◆ Exercise instructions
Print nothing except the lines of the listing below from the line with "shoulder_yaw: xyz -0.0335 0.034" to the line with "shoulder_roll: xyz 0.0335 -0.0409", each exactly as written, both ends included.
☆ ☆ ☆ ☆ ☆
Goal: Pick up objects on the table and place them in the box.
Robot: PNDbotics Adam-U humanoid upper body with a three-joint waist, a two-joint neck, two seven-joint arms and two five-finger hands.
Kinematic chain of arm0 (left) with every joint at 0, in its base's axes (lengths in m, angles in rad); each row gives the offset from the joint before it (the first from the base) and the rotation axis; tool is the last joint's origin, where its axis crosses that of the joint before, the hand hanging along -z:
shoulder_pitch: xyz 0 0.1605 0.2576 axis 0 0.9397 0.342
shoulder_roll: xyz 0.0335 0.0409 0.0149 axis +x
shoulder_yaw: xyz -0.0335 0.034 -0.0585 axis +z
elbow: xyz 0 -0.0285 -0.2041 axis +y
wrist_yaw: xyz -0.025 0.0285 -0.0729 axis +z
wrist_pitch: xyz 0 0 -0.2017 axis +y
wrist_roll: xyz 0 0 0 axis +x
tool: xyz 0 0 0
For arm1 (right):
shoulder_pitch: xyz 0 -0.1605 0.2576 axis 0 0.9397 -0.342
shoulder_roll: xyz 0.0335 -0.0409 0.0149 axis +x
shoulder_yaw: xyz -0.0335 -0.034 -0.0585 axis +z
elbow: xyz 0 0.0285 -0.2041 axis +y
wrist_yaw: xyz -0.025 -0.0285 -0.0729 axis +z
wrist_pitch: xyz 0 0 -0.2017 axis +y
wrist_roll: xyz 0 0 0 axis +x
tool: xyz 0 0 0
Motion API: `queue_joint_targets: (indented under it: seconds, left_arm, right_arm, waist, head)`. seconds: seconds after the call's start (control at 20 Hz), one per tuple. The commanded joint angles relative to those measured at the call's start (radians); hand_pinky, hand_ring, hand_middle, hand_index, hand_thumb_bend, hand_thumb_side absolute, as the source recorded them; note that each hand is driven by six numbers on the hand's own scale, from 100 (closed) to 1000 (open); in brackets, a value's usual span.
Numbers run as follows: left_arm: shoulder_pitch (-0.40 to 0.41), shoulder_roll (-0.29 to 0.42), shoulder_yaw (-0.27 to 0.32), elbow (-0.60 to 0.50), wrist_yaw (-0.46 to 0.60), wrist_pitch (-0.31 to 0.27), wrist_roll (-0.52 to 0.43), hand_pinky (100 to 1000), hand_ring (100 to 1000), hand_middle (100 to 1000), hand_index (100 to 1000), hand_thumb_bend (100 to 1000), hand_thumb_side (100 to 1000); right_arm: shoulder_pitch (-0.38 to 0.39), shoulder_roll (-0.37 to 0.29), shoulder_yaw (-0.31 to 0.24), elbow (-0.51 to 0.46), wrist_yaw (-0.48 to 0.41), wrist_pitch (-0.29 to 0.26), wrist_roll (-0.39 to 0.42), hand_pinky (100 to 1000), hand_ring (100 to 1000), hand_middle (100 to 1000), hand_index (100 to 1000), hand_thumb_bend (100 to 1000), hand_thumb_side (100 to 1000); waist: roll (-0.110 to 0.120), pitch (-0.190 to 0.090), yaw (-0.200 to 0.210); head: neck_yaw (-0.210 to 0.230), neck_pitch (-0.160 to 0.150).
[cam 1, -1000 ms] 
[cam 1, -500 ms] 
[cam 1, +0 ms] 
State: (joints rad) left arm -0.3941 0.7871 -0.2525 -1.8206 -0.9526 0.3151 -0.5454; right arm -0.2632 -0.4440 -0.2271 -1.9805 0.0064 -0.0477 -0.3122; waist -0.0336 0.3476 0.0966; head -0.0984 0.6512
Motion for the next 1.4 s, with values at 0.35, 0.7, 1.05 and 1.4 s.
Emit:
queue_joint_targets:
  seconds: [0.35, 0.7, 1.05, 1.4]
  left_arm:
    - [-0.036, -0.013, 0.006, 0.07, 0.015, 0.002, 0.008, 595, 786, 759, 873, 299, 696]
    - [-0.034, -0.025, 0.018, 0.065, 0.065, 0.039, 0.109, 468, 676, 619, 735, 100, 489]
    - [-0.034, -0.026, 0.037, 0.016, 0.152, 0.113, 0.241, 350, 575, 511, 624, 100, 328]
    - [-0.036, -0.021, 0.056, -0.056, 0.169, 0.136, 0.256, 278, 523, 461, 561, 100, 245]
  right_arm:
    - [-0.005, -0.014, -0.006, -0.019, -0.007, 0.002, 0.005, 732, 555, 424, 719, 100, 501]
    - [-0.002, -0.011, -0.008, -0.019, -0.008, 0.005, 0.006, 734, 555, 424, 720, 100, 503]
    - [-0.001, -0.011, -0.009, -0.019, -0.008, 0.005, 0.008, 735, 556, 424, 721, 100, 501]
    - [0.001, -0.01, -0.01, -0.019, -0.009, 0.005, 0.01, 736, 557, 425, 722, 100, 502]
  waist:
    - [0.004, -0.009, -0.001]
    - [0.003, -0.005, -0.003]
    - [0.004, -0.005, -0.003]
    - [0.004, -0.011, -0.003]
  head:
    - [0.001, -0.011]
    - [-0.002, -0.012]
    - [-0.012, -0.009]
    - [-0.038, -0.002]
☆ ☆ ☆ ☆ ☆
◆ Answer box
shoulder_yaw: xyz -0.0335 0.034 -0.0585 axis +z
elbow: xyz 0 -0.0285 -0.2041 axis +y
wrist_yaw: xyz -0.025 0.0285 -0.0729 axis +z
wrist_pitch: xyz 0 0 -0.2017 axis +y
wrist_roll: xyz 0 0 0 axis +x
tool: xyz 0 0 0
For arm1 (right):
shoulder_pitch: xyz 0 -0.1605 0.2576 axis 0 0.9397 -0.342
shoulder_roll: xyz 0.0335 -0.0409 0.0149 axis +x

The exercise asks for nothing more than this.